Input for this task Block Start

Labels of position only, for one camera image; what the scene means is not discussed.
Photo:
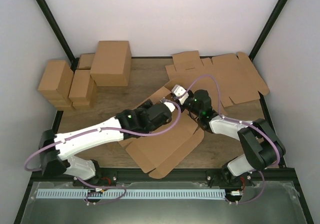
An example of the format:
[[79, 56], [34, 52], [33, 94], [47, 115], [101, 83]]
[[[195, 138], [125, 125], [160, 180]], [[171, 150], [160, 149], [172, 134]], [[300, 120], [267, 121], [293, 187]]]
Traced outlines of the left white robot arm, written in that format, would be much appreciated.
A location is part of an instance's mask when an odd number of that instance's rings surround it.
[[69, 133], [42, 133], [39, 148], [40, 168], [44, 177], [70, 175], [97, 183], [101, 177], [95, 160], [76, 155], [82, 151], [110, 142], [146, 136], [172, 120], [175, 106], [170, 102], [153, 104], [150, 100], [138, 108], [124, 110], [97, 125]]

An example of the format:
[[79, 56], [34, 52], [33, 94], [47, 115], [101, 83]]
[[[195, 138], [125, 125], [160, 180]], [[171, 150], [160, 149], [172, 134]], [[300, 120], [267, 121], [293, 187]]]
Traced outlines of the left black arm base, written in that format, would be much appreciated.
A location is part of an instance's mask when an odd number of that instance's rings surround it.
[[114, 169], [100, 168], [97, 174], [85, 182], [93, 186], [115, 186], [117, 184], [118, 172]]

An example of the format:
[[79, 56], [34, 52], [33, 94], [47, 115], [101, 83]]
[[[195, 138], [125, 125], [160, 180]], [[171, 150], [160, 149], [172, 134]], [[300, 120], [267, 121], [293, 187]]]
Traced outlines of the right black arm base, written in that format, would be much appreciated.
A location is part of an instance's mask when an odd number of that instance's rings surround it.
[[208, 169], [205, 174], [209, 187], [240, 188], [243, 185], [249, 186], [252, 184], [251, 180], [247, 179], [246, 173], [240, 176], [233, 176], [227, 168]]

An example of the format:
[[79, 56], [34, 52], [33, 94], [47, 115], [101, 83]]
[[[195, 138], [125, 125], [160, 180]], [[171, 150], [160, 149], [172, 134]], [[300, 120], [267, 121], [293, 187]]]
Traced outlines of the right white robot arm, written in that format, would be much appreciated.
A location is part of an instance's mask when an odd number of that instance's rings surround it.
[[266, 120], [241, 121], [219, 114], [212, 108], [211, 98], [205, 90], [188, 91], [179, 102], [183, 109], [196, 116], [195, 120], [204, 131], [240, 142], [243, 154], [222, 167], [221, 176], [225, 182], [232, 183], [247, 172], [262, 171], [278, 163], [286, 153]]

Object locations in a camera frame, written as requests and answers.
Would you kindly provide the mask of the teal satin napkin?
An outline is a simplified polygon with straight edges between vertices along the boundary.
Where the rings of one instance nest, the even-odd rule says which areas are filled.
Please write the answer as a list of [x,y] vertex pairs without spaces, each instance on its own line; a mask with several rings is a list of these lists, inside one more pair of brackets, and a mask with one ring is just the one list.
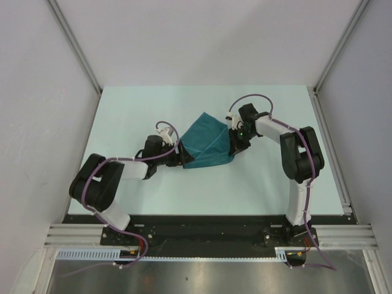
[[224,165],[235,158],[229,155],[230,137],[227,125],[205,112],[182,135],[181,143],[193,158],[184,168]]

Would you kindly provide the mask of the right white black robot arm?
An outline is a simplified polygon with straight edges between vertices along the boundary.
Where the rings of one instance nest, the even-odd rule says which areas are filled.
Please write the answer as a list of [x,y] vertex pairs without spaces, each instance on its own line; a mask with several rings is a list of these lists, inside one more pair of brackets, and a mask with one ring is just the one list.
[[298,245],[305,233],[310,232],[311,189],[325,166],[315,130],[312,127],[296,129],[268,112],[257,112],[252,104],[242,106],[238,115],[228,112],[226,120],[231,156],[248,149],[255,137],[266,137],[279,144],[282,168],[290,180],[282,237],[288,245]]

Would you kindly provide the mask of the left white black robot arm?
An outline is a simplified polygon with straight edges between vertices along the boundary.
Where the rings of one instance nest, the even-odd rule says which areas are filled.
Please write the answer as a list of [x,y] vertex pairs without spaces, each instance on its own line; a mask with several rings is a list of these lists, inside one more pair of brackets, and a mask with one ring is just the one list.
[[181,142],[175,145],[168,137],[150,135],[135,160],[126,164],[91,154],[70,184],[69,195],[91,209],[105,224],[114,226],[115,239],[127,245],[135,239],[135,229],[129,226],[130,216],[115,202],[120,180],[150,179],[160,165],[184,166],[193,160]]

Input for this task Block End

* [Instructions to follow]: Pictures are to be dropped; every line of the records is to be returned unchanged.

* [Completed task]:
Labels of position only, for one camera image; what the scene means is not discussed.
Photo:
An example of the format:
[[79, 56], [34, 52], [33, 94], [47, 115], [101, 83]]
[[[195, 138], [125, 125], [160, 180]], [[171, 150], [160, 149], [172, 134]], [[300, 120], [267, 121], [293, 187]]]
Traced outlines of the left white robot arm, written in that format, would be much appreciated.
A location is part of an instance's mask when an odd number of that instance's rings surround it.
[[69, 133], [42, 133], [39, 148], [40, 168], [44, 177], [70, 175], [97, 183], [101, 177], [95, 160], [76, 155], [82, 151], [110, 142], [146, 136], [172, 120], [175, 106], [170, 102], [153, 104], [150, 100], [138, 108], [124, 110], [97, 125]]

An example of the format:
[[79, 56], [34, 52], [33, 94], [47, 115], [101, 83]]
[[[195, 138], [125, 125], [160, 180]], [[171, 150], [160, 149], [172, 134]], [[300, 120], [267, 121], [293, 187]]]
Traced outlines of the left black arm base, written in that format, would be much appreciated.
A location is part of an instance's mask when an odd number of that instance's rings surround it.
[[114, 169], [100, 168], [97, 174], [85, 182], [93, 186], [115, 186], [117, 184], [118, 172]]

An example of the format:
[[79, 56], [34, 52], [33, 94], [47, 115], [101, 83]]
[[[195, 138], [125, 125], [160, 180]], [[171, 150], [160, 149], [172, 134]], [[300, 120], [267, 121], [293, 187]]]
Traced outlines of the right black arm base, written in that format, would be much appreciated.
A location is part of an instance's mask when an odd number of that instance's rings surround it.
[[208, 169], [205, 174], [209, 187], [240, 188], [243, 185], [249, 186], [252, 184], [251, 180], [247, 179], [246, 173], [240, 176], [233, 176], [227, 168]]

An example of the format:
[[79, 56], [34, 52], [33, 94], [47, 115], [101, 83]]
[[[195, 138], [125, 125], [160, 180]], [[171, 150], [160, 149], [172, 134]], [[300, 120], [267, 121], [293, 187]]]
Traced outlines of the right white robot arm, written in that format, would be much appreciated.
A location is part of an instance's mask when an odd number of that instance's rings surround it.
[[266, 120], [241, 121], [219, 114], [212, 108], [211, 98], [205, 90], [188, 91], [179, 102], [183, 109], [196, 116], [195, 120], [204, 131], [240, 142], [243, 154], [222, 167], [221, 176], [225, 182], [232, 183], [247, 172], [262, 171], [278, 163], [286, 153]]

Object locations in a camera frame, written as requests and answers.
Would you kindly provide the mask of the teal satin napkin?
An outline is a simplified polygon with straight edges between vertices along the boundary.
Where the rings of one instance nest, the even-odd rule says which areas are filled.
Please write the answer as a list of [x,y] vertex pairs without spaces, each instance on its own line; a mask with several rings is a list of these lists, inside one more pair of brackets, and a mask with one ring is just the one list.
[[224,165],[235,158],[229,155],[230,137],[227,125],[205,112],[182,135],[181,143],[193,158],[184,168]]

Would you kindly provide the mask of the right white black robot arm?
An outline is a simplified polygon with straight edges between vertices along the boundary.
Where the rings of one instance nest, the even-odd rule says which areas are filled.
Please write the answer as a list of [x,y] vertex pairs without spaces, each instance on its own line; a mask with several rings is a list of these lists, inside one more pair of brackets, and a mask with one ring is just the one list.
[[298,245],[305,233],[310,232],[311,189],[325,166],[315,130],[312,127],[296,129],[268,112],[257,112],[252,104],[242,106],[238,115],[228,112],[226,120],[231,156],[248,149],[255,137],[266,137],[279,144],[282,168],[290,180],[282,237],[288,245]]

Would you kindly provide the mask of the left white black robot arm?
An outline is a simplified polygon with straight edges between vertices along the boundary.
Where the rings of one instance nest, the even-odd rule says which areas are filled.
Please write the answer as a list of [x,y] vertex pairs without spaces, each instance on its own line; a mask with several rings is a list of these lists, inside one more pair of brackets, and a mask with one ring is just the one list.
[[181,142],[175,145],[168,137],[150,135],[135,160],[126,164],[91,154],[70,184],[69,195],[91,209],[105,224],[114,226],[115,239],[127,245],[135,239],[135,229],[129,226],[130,216],[115,202],[120,180],[150,179],[160,165],[184,166],[193,160]]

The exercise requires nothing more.